The first two episodes portray a police station as it has rarely seen and a secondary school. In the first, the thorough procedure and with a magnifying glass that magnifies the detention of the child and all for what it must cross in the police station, the shame of undressing in front of the police to be examined, the panic to the needles and the destabilization of the family. The mother (Christine Tremarco as Miller commands) Wondering why she chose her husband as an adult referent and not her.
In the second we see the secondary school and those creatures in boiling but disarmed in the case of murder of a partner, bullying and that language that only they understand, crossed by social networks, defensive souls, dumb jokes, irreverent behaviors and much loneliness. Fun the description of researchers on smell in secondary schools.

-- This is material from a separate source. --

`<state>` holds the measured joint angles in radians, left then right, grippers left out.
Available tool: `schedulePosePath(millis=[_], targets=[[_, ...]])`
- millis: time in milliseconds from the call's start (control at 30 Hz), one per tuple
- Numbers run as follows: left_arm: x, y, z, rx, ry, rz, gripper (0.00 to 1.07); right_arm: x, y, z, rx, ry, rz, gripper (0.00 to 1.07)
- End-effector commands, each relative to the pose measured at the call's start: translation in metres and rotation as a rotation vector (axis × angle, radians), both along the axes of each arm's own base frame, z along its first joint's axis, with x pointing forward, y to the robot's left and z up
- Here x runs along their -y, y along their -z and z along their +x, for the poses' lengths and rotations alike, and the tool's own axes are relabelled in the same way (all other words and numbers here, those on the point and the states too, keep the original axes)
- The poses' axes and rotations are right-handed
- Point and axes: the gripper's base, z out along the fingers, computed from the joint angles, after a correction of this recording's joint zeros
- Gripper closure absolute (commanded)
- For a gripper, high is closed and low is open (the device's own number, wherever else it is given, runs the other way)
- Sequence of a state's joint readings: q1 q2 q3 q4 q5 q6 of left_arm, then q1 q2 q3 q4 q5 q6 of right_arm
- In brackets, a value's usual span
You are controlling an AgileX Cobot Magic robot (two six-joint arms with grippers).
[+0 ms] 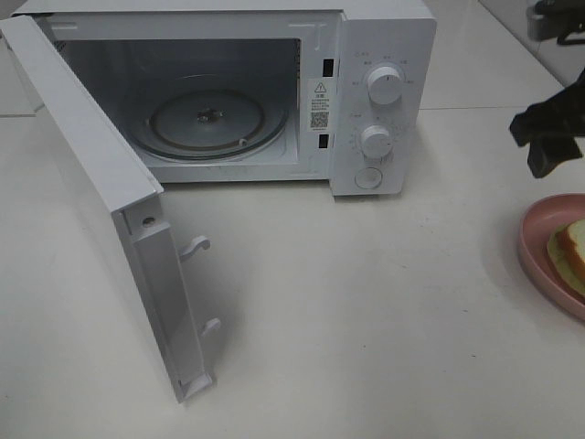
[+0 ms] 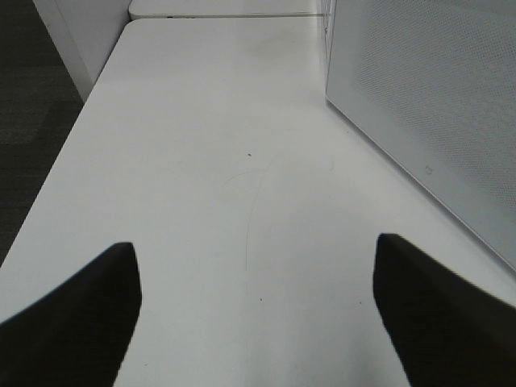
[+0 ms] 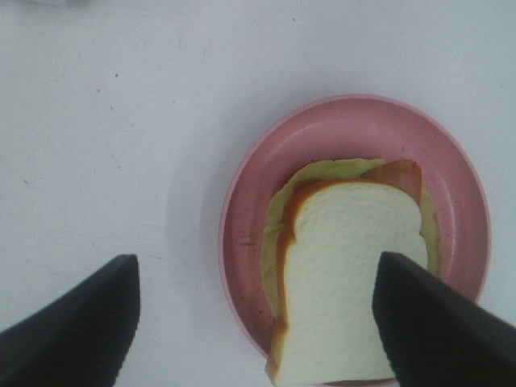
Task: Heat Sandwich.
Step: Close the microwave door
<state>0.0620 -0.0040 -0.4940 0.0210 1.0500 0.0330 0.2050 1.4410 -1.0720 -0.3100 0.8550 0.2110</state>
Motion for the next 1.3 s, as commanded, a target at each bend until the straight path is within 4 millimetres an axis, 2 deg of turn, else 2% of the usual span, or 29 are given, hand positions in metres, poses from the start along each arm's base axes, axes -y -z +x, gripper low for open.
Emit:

The outcome of each chapter is poetic, in one sounds a version of “fragile” of Sting sung by a choir of boys, and the letter is surprisingly resigned. And the end with a plane that looks like a painting and condenses the feeling of those imperfect, broken parents, who try to self -convence that they can move on.
Source: Ambito

I am an author and journalist who has worked in the entertainment industry for over a decade. I currently work as a news editor at a major news website, and my focus is on covering the latest trends in entertainment. I also write occasional pieces for other outlets, and have authored two books about the entertainment industry.